---- INFORMATION

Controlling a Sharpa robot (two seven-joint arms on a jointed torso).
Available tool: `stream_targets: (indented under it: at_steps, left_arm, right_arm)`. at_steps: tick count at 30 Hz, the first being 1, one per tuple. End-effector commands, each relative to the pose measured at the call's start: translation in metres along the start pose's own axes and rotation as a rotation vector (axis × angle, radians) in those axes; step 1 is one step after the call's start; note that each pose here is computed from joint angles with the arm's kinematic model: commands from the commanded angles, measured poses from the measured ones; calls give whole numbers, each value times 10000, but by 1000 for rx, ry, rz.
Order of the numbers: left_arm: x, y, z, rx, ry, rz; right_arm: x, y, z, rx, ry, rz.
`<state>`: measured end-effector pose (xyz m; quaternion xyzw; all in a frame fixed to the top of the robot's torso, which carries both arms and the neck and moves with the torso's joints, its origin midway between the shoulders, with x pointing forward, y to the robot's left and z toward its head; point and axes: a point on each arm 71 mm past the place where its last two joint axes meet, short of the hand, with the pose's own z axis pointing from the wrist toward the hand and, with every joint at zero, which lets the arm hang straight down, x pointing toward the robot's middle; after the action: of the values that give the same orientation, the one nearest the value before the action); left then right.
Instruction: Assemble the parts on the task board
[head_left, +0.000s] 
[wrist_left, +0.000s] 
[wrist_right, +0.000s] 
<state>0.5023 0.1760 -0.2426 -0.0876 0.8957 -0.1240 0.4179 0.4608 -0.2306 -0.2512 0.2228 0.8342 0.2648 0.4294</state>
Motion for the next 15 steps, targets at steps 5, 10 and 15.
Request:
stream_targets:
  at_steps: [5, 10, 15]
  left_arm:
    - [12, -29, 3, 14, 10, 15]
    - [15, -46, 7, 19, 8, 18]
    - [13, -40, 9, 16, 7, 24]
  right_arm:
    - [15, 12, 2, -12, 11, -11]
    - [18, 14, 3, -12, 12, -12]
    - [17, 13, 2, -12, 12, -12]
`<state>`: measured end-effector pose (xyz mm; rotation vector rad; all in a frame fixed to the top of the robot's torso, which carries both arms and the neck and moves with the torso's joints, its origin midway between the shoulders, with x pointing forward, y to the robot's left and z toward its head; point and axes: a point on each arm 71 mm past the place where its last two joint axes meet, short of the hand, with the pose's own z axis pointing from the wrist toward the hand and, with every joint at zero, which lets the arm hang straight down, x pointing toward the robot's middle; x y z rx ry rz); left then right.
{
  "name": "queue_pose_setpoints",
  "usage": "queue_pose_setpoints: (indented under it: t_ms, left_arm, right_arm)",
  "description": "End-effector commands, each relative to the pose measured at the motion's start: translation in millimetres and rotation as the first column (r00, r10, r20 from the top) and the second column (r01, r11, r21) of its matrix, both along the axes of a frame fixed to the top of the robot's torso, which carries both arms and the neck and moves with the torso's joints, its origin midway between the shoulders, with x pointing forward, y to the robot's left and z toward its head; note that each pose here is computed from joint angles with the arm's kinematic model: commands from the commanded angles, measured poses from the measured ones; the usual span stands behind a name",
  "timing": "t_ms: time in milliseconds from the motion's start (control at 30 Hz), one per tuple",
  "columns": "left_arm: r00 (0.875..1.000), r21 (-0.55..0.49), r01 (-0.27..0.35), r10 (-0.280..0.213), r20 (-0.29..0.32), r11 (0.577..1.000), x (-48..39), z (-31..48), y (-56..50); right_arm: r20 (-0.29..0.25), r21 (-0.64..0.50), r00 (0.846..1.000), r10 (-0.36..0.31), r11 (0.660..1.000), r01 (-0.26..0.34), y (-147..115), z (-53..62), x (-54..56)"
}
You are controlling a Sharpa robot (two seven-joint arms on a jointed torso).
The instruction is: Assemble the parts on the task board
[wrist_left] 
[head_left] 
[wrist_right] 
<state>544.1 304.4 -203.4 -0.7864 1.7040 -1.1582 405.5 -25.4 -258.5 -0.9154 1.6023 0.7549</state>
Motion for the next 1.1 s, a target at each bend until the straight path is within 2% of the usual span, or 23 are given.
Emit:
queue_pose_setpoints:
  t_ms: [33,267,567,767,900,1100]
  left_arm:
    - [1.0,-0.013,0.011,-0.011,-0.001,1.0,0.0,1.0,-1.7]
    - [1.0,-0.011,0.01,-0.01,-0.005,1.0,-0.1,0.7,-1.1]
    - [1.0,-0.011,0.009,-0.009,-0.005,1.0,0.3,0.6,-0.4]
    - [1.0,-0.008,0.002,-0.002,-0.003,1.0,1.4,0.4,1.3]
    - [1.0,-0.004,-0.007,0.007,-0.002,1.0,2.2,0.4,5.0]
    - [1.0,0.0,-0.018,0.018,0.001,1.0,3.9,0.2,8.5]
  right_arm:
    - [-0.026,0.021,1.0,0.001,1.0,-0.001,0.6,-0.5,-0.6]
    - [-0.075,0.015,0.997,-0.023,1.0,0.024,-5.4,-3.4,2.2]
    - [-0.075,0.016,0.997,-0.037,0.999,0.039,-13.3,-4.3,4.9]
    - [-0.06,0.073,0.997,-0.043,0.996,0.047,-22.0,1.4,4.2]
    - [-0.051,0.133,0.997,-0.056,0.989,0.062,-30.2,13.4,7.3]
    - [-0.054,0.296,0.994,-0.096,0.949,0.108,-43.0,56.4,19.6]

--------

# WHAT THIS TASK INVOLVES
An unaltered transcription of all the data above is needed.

# ANSWER
Controlling a Sharpa robot (two seven-joint arms on a jointed torso).
Available tool: `stream_targets: (indented under it: at_steps, left_arm, right_arm)`. at_steps: tick count at 30 Hz, the first being 1, one per tuple. End-effector commands, each relative to the pose measured at the call's start: translation in metres along the start pose's own axes and rotation as a rotation vector (axis × angle, radians) in those axes; step 1 is one step after the call's start; note that each pose here is computed from joint angles with the arm's kinematic model: commands from the commanded angles, measured poses from the measured ones; calls give whole numbers, each value times 10000, but by 1000 for rx, ry, rz.
Order of the numbers: left_arm: x, y, z, rx, ry, rz; right_arm: x, y, z, rx, ry, rz.
`<state>`: measured end-effector pose (xyz m; quaternion xyzw; all in a frame fixed to the top of the robot's torso, which carries both arms and the neck and moves with the torso's joints, its origin midway between the shoulders, with x pointing forward, y to the robot's left and z toward its head; point and axes: a point on each arm 71 mm past the place where its last two joint axes meet, short of the hand, with the pose's own z axis pointing from the wrist toward the hand and, with every joint at zero, which lets the arm hang straight down, x pointing toward the robot's middle; after the action: of the values that give the same orientation, the one nearest the value before the action); left then right.
Instruction: Assemble the parts on the task board
[head_left, +0.000s] 
[wrist_left, +0.000s] 
[wrist_right, +0.000s] 
<state>0.5023 0.1760 -0.2426 -0.0876 0.8957 -0.1240 0.4179 0.4608 -0.2306 -0.2512 0.2228 0.8342 0.2648 0.4294</state>
Motion for the next 15 steps, targets at steps 5, 10 and 15.
Request:
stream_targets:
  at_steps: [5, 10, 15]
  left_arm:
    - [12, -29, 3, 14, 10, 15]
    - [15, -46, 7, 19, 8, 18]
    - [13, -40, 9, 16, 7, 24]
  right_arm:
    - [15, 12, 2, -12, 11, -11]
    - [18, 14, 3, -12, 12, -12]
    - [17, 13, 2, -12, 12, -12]
`<state>`: measured end-effector pose (xyz mm; rotation vector rad; all in a frame fixed to the top of the robot's torso, which carries both arms and the neck and moves with the torso's joints, its origin midway between the shoulders, with x pointing forward, y to the robot's left and z toward its head; point and axes: a point on each arm 71 mm past the place where its last two joint axes meet, short of the hand, with the pose's own z axis pointing from the wrist toward the hand and, with every joint at zero, which lets the arm hang straight down, x pointing toward the robot's middle; x y z rx ry rz); left then right.
{
  "name": "queue_pose_setpoints",
  "usage": "queue_pose_setpoints: (indented under it: t_ms, left_arm, right_arm)",
  "description": "End-effector commands, each relative to the pose measured at the motion's start: translation in millimetres and rotation as the first column (r00, r10, r20 from the top) and the second column (r01, r11, r21) of its matrix, both along the axes of a frame fixed to the top of the robot's torso, which carries both arms and the neck and moves with the torso's joints, its origin midway between the shoulders, with x pointing forward, y to the robot's left and z toward its head; note that each pose here is computed from joint angles with the arm's kinematic model: commands from the commanded angles, measured poses from the measured ones; the usual span stands behind a name",
  "timing": "t_ms: time in milliseconds from the motion's start (control at 30 Hz), one per tuple",
  "columns": "left_arm: r00 (0.875..1.000), r21 (-0.55..0.49), r01 (-0.27..0.35), r10 (-0.280..0.213), r20 (-0.29..0.32), r11 (0.577..1.000), x (-48..39), z (-31..48), y (-56..50); right_arm: r20 (-0.29..0.25), r21 (-0.64..0.50), r00 (0.846..1.000), r10 (-0.36..0.31), r11 (0.660..1.000), r01 (-0.26..0.34), y (-147..115), z (-53..62), x (-54..56)"
}
You are controlling a Sharpa robot (two seven-joint arms on a jointed torso).
The instruction is: Assemble the parts on the task board
[wrist_left] 
[head_left] 
[wrist_right] 
<state>544.1 304.4 -203.4 -0.7864 1.7040 -1.1582 405.5 -25.4 -258.5 -0.9154 1.6023 0.7549</state>
Motion for the next 1.1 s, a target at each bend until the straight path is within 2% of the usual span, or 23 are given.
Emit:
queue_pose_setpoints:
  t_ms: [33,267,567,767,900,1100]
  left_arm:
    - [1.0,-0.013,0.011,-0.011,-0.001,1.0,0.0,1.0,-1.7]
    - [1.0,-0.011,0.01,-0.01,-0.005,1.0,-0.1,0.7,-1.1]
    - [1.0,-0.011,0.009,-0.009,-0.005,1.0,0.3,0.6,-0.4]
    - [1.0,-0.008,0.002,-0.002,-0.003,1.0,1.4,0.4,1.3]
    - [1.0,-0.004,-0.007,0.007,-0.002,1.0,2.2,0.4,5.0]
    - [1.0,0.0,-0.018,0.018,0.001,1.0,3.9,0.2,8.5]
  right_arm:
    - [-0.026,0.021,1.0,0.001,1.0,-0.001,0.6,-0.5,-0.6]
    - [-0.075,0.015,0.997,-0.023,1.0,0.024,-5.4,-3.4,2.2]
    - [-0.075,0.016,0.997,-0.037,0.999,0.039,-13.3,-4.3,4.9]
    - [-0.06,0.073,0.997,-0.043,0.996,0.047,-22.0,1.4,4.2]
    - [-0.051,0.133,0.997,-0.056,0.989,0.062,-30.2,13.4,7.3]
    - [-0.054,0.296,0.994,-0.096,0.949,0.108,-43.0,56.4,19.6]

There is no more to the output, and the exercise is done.